Updated: Jan 30, 2022


This article is part of a series discussing methods for adding sensing capabilities to a DIY telescoping pole project made from EMT conduit.

Force sensing, in the context of a telescoping pole, refers to ability to measure the side/lateral load that is exerted at the tip of the pole. Having this capability can be useful for any kind of project where a DIY telescoping pole is needed:

  1. Birdfeeder - Know when the feeder has been visited by a bird, according to when the pole has flexed.

  2. Structural - A greenhouse, tent, or awning support can be monitored remotely, and give the user time to dismantle the structure and prevent collapse in inclement weather.

  3. Antenna - Again, inclement and windy weather can be detected so that the antenna can be lowered before damage occurs.

  4. Long-reach grabber/picker - Sense the weight of the object being carried by the tip of the pole.

  5. Volleyball net - Detect a "let serve", in which the volleyball serve has touched the net. This causes the net's supporting poles to flex, which can then be detected.

  6. Flagpole - If the pole is flexing often, that implies that the weather is windy/stormy, and that you may need to lower the flag to protect it.

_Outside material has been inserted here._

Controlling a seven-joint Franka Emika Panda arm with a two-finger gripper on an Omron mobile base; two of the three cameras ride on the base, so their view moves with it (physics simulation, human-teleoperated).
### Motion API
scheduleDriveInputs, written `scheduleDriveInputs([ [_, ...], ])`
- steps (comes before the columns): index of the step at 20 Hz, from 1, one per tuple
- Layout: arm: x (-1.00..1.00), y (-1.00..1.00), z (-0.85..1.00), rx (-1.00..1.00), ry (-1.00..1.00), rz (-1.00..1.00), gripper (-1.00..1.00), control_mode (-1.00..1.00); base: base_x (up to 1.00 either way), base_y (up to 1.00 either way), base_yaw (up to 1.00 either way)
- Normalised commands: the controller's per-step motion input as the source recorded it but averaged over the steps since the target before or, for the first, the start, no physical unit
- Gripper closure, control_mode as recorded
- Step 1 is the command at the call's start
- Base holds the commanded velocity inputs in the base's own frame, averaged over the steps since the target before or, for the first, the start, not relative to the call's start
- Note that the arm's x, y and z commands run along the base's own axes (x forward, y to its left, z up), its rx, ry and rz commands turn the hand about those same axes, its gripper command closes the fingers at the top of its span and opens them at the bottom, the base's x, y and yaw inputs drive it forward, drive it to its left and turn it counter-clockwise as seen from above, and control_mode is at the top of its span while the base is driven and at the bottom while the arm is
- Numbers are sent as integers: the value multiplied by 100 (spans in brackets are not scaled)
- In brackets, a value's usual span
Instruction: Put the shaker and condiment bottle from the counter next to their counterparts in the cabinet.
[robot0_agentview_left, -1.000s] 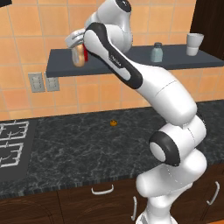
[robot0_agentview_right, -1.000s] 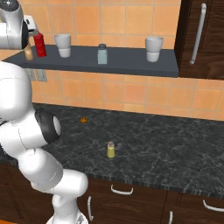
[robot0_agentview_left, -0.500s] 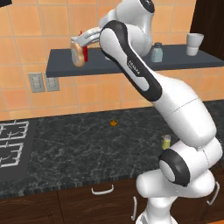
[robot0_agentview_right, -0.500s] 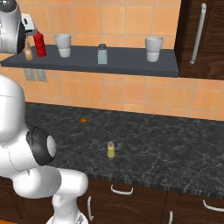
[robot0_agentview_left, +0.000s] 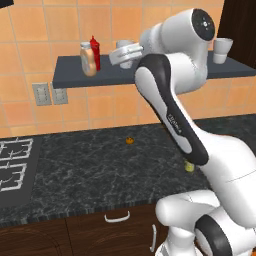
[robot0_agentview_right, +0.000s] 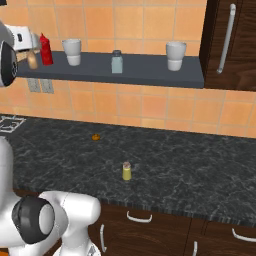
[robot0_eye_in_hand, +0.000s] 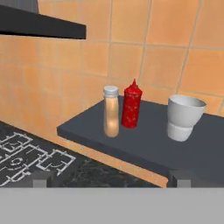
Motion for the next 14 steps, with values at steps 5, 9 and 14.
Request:
scheduleDriveInputs([
  [5,-83,-57,-35,0,-5,-39,-100,-100,0,0,0],
  [9,-90,-71,-56,0,-10,-40,-100,-100,0,0,0],
  [14,-74,-73,-54,0,-12,-31,-100,-100,0,0,0],
])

This article will show you how to add force-sensing to an EMT conduit telescoping pole by utilizing low-cost, off-the-shelf components:

  • EMT conduit telescoping coupling

  • 1", 3/4", and 1/2" EMT conduit from your local hardware store

  • Force-sensing strain gauges

  • An Arduino microcontroller

  • And some additional electronics!

Working Principle

Adding force sensing to a telescoping pole can be accomplished using one of several sensing methods - one such method utilizes so-called "strain gauges." The working principle for a strain gauge is the following:

  1. When a metal wire is stretched (i.e. mechanically strained), its electrical resistance decreases as explained here.

  2. A strain gauge makes use of this effect by using a small zig-zagging wire (trace) in a thin, flexible circuit board. This circuit board is glued to the outer surface of the object to be measured. When the object flexes, the circuit board flexes too.

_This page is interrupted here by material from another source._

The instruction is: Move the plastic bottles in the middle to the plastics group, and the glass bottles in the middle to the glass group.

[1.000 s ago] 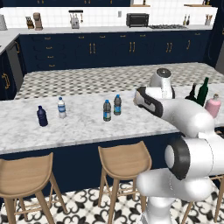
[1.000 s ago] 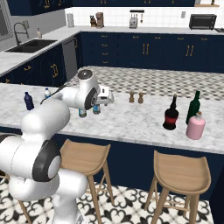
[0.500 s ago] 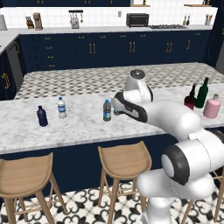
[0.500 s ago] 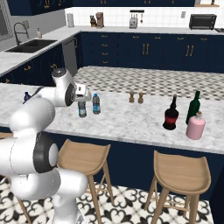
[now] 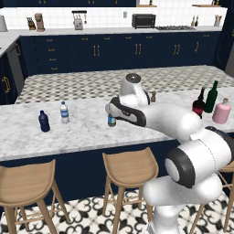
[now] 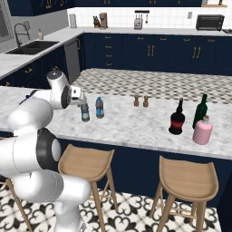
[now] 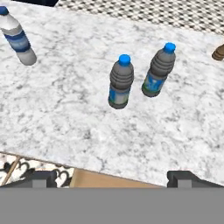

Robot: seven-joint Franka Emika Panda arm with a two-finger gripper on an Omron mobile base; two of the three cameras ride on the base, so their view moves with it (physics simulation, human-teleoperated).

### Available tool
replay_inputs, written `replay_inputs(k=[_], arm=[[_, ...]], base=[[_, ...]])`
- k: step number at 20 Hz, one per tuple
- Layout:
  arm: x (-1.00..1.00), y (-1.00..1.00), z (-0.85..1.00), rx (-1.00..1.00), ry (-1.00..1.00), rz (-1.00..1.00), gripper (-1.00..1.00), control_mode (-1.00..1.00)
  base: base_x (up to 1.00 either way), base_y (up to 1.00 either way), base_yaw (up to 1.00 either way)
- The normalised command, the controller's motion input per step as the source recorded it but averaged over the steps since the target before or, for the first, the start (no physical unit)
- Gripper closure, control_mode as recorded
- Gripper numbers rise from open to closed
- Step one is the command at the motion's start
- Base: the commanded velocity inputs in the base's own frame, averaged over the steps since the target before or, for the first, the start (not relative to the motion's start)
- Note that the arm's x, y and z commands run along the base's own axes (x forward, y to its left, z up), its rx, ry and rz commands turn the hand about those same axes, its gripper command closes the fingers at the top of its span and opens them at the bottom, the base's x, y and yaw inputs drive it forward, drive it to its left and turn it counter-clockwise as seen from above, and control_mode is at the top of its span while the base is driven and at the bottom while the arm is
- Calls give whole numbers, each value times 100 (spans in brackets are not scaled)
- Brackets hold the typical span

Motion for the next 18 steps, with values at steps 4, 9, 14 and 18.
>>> replay_inputs(k=[4,9,14,18], arm=[[73,-1,-57,20,0,0,-100,-100],[54,3,-16,0,1,-1,-100,-100],[68,10,18,-16,13,-1,-100,-100],[49,13,0,-12,6,0,-100,-100]], base=[[0,0,0],[0,0,0],[0,0,0],[0,0,0]])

  3. The stretching of that circuit board changes its electrical resistance slightly, and that small resistance change is detected using a circuit that amplifies the change so it can be more easily detected (the wiring configuration for the strain gauge is called a Wheatstone bridge.)

  4. The resistance change correlates to the magnitude of the force/load that carried by the object - and so, the force applied to the measured object is known.

Strain gauges come in different shapes and sizes, and they can be used to detect bending, axial/lengthwise stretching, and torsion/twist. A "Wheatstone bridge" is the wiring configuration that is often used for using strain gauge sensors. In order to measure both the magnitude of the pole's tip force and its direction, we used two pairs of half-bridge Wheatstone bridges consisting of 2 x strain gauges and 2 x 120Ω resistors per circuit. Each circuit is connected to a Sparkfun HX711 SEN-13879 amplifier, and an Arduino Nano microcontroller is used to record the force measurements from the pole. The flow of data is visualized below:

Force-Sensing Telescoping Pole Data Flowchart
Force-Sensing Telescoping Pole Data Flowchart


To create this DIY telescoping pole from EMT conduit with force-sensing capabilities, you will require the following tools and supplies.

Disclosure: Some of the links below are affiliate links. This means that, at zero cost to you, I will earn an affiliate commission if you click through the link and finalize a purchase.

Telescoping Pole Setup

First, prepare the pieces of EMT conduit which will telescope inside of one another:

  1. Wear protective equipment (e.g. safety glasses). Safety first!

  2. Mark the desired cut length for the EMT conduit using a marker. For this article, we used three 5-foot lengths of 1", 3/4", and 1/2" EMT conduit.

  3. Use a rotary cutting tool to cut the conduit to length.

  4. Remove the sharp edge on the cut using a metal wire, or a rotary deburring tool or reamer.

  5. Process the conduit as desired (paint, powder coat, etc.)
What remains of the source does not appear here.